Nicht ich habe ein einseitiges Preisänderungsrecht angeboten, sondern die Stadtwerke haben es angeboten und ausgeübt und ich als Beklagter habe es angenommen. Das OLG Nürnberg verdreht die Rolle von Angebot und Annahme des Angebots und vermischt in völlig unzulässiger Weise Voraussetzungen und Folgen von § 315 BGB, als es in seinem Beschluss vom 13.09.2011 festhält „
die Klägerin hat das mehrfach geäußerte Angebot des Beklagten, die Preisänderungen auf Billigkeit überprüfen zu lassen, nicht angenommen.“
Bei mir ist der Eindruck entstanden, dass das Gericht einseitig Partei zu Gunsten der Klägerin ergreift und zu meinen Ungunsten den Prozessstoff verkürzen will, insbesondere eine echte Billigkeitsprüfung im Sinne von § 315 BGB scheut.

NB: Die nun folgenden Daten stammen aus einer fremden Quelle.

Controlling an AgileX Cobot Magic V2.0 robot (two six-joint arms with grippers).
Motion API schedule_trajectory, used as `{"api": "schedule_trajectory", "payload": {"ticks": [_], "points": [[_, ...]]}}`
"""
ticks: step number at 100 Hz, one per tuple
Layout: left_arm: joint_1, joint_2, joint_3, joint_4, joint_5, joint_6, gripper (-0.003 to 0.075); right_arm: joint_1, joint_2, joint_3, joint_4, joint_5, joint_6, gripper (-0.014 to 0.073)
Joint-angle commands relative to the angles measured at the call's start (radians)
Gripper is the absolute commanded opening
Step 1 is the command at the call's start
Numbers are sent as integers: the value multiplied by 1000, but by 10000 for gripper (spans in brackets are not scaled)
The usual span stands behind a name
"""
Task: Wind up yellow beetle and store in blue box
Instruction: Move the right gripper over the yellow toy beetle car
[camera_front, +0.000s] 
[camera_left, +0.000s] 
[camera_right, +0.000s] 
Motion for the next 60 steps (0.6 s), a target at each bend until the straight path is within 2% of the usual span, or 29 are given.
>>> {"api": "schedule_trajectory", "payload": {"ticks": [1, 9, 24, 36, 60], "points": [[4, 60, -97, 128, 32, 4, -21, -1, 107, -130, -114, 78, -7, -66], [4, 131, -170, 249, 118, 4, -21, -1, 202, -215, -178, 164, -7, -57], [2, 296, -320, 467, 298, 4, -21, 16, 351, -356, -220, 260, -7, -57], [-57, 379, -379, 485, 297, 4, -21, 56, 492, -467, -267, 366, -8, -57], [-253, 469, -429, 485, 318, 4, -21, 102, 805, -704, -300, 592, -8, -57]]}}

Denn die Billigkeitsprüfung erfordert wegen meines umfassenden Vortrags eine sehr aufwendige Beweisaufnahme, u. a. zu überhöhten Eigenkapitalrenditen, zu überhöhten Netzkosten, zu gesellschaftsrechtlichen Abhängigkeiten von E.ON, zu Kommunalrechtsverstößen und zu Kartellrechtsrechtsverstößen wie Preisspaltung. Das Verhalten des Kartellsenats am OLG Nürnberg in der Frage des einseitigen Preisbestimmungsrechts erweckt bei mir den bösen Schein der Voreingenommenheit und der Parteilichkeit.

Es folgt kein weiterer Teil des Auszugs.